Exercise material:
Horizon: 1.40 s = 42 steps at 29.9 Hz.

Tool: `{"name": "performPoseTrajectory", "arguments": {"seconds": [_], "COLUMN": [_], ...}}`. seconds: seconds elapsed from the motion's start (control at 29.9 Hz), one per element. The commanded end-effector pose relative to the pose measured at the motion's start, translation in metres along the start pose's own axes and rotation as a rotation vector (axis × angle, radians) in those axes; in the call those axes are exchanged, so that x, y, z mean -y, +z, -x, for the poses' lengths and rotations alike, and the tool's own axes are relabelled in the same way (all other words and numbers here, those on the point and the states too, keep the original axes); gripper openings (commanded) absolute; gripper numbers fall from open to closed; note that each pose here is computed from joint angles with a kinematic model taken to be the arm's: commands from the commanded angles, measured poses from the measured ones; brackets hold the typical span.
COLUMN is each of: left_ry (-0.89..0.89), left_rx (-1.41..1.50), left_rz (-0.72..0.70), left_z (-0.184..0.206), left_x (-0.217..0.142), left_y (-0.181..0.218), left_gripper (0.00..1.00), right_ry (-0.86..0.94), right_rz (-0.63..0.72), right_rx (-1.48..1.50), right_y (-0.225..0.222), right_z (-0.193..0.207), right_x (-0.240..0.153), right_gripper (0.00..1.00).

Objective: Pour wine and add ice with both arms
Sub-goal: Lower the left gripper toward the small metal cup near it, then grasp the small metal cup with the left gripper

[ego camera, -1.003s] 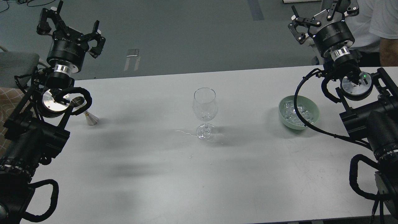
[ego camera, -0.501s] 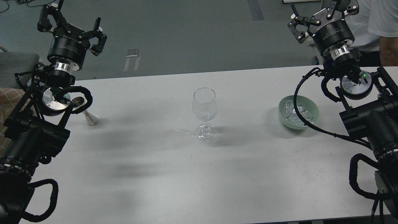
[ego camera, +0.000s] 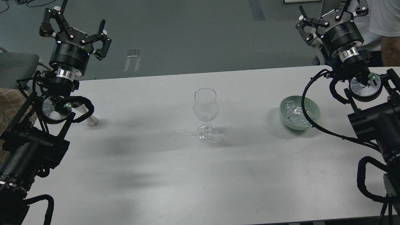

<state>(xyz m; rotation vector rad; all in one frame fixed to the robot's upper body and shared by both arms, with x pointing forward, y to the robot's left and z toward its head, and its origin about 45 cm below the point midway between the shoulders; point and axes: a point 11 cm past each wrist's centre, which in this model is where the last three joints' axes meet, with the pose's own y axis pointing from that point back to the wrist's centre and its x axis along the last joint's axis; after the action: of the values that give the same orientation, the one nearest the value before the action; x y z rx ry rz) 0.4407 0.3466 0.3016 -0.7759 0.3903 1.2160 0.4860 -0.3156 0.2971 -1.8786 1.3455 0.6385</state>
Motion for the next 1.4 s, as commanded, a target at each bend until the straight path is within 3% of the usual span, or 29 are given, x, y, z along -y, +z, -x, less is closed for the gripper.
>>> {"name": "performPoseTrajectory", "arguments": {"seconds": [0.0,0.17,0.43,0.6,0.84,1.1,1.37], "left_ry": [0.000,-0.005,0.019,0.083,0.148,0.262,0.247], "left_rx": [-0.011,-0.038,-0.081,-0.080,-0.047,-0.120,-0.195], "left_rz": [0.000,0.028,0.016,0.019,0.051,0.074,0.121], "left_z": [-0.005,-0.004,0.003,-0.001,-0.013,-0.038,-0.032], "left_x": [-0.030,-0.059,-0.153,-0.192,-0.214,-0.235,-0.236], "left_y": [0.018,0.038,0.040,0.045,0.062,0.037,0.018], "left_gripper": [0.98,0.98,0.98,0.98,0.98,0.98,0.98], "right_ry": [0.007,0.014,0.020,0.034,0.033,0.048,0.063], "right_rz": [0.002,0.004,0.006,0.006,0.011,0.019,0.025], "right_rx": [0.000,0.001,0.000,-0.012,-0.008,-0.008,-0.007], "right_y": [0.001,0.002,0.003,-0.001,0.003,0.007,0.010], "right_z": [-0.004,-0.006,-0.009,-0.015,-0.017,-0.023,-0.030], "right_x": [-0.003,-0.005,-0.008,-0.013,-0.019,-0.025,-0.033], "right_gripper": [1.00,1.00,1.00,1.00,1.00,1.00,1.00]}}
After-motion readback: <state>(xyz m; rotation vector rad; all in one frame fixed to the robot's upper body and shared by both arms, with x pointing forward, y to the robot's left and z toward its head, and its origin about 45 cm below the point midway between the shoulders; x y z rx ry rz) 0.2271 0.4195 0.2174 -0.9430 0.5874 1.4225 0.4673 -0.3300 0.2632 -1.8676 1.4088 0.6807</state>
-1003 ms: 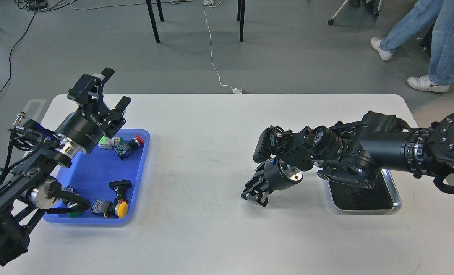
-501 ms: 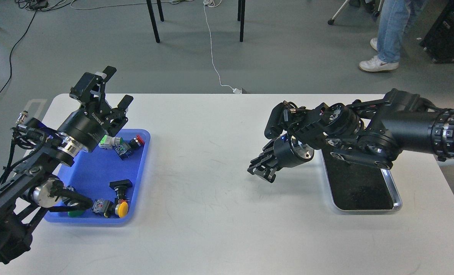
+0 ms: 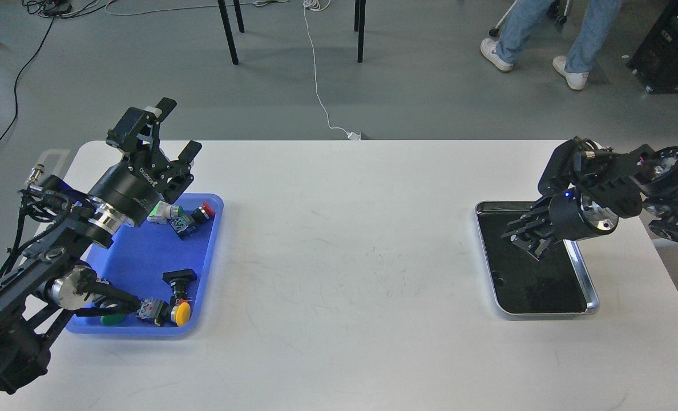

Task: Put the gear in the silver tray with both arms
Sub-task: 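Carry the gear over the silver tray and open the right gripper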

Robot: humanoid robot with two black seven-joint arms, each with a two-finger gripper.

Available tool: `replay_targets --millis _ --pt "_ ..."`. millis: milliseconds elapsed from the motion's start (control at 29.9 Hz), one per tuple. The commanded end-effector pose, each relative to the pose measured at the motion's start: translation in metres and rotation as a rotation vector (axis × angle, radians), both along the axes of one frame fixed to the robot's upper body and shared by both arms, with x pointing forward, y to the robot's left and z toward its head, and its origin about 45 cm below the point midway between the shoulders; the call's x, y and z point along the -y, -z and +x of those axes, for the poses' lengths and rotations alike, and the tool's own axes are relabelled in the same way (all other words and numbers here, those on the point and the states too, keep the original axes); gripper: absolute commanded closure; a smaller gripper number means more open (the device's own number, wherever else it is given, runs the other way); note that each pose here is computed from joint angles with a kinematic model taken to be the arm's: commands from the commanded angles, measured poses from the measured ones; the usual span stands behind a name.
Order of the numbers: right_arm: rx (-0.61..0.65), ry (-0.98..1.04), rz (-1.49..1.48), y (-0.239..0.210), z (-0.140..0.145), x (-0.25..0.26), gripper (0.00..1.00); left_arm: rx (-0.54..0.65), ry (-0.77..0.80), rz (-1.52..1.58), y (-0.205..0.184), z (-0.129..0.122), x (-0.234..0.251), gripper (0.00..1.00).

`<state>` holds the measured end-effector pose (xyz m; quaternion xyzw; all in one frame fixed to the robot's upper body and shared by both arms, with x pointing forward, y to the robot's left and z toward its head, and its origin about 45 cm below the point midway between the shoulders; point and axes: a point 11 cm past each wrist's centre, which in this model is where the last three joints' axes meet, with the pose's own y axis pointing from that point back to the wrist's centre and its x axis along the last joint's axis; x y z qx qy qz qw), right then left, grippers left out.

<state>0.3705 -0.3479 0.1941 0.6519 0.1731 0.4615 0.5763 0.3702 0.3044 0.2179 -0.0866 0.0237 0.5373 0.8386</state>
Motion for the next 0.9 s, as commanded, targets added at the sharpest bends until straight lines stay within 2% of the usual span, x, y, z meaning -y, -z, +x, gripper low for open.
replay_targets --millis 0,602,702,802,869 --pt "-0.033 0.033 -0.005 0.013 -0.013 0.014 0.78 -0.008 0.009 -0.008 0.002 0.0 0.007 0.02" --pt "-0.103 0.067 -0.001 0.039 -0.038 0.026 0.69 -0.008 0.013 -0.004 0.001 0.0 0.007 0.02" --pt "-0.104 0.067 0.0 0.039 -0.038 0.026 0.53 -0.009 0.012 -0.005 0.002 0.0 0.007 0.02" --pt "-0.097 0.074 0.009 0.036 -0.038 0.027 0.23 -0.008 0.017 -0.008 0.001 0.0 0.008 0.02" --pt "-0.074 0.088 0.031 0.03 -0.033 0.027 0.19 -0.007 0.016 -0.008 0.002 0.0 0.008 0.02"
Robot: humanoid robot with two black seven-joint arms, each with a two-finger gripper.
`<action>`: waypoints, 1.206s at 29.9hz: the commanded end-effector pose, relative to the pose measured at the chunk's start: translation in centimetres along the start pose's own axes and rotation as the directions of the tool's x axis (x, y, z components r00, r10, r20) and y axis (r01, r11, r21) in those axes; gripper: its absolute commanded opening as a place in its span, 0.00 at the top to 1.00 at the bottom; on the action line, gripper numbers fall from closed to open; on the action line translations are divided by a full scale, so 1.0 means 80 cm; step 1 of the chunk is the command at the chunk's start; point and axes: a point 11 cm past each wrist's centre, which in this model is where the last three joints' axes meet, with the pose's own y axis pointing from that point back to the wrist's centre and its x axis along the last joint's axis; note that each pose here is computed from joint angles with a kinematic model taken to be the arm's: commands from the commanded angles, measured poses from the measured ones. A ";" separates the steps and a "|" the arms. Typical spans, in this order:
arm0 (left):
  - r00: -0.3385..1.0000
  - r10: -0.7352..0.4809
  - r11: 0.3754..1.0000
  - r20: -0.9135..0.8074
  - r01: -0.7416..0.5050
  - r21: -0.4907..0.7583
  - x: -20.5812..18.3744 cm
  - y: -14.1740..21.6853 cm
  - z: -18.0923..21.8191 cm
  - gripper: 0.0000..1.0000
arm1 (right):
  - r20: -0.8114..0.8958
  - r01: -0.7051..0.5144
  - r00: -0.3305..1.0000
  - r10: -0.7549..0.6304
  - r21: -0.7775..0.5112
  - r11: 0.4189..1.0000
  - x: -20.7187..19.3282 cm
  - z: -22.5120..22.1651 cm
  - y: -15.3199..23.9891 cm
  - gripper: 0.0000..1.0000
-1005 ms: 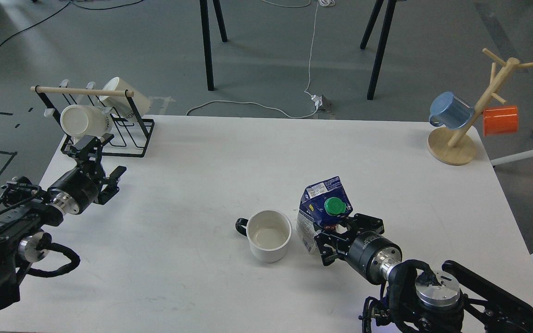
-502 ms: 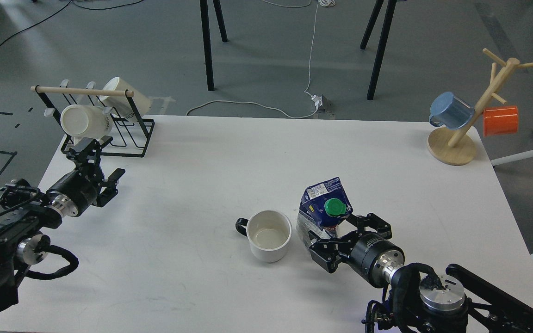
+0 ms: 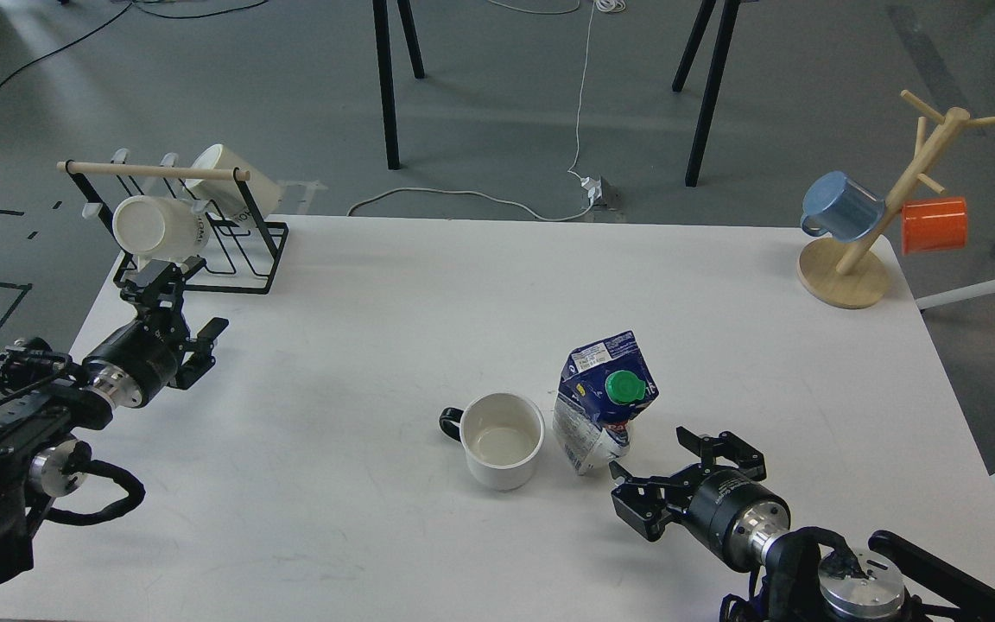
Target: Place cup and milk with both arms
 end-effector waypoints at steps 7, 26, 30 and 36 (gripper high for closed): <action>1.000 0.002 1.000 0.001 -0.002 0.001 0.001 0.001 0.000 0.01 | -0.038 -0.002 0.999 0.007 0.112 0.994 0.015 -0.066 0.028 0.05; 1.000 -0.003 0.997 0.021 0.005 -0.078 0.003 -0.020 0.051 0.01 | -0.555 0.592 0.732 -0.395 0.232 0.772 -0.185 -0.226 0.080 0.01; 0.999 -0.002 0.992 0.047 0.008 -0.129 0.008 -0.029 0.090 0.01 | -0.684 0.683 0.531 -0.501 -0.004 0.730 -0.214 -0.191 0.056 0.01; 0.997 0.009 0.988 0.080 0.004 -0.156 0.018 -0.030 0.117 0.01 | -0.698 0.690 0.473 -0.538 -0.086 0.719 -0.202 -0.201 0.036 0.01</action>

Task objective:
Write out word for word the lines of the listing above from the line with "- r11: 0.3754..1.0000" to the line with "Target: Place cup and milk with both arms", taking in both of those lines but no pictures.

Response to the exercise:
  - r11: 0.3754..1.0000
  - r20: -0.9135..0.8074
  - r01: -0.7416..0.5050
  - r21: -0.4907..0.7583
  - x: -20.5812..18.3744 cm
  - y: -14.1740..21.6853 cm
  - z: -18.0923..21.8191 cm
  - gripper: 0.0000..1.0000
arm1 (right):
  - r20: -0.8114..0.8958
  - r01: -0.7051..0.5144
  - r00: -0.3305..1.0000
  - r10: -0.7549..0.6304
  - r21: -0.7775..0.5112
  - r11: 0.4189..1.0000
  - x: -20.7187..19.3282 cm
  - z: -22.5120..22.1651 cm
  - y: -15.3199..23.9891 cm
  - gripper: 0.0000..1.0000
-1005 ms: 
-502 ms: 
+0 ms: 
Target: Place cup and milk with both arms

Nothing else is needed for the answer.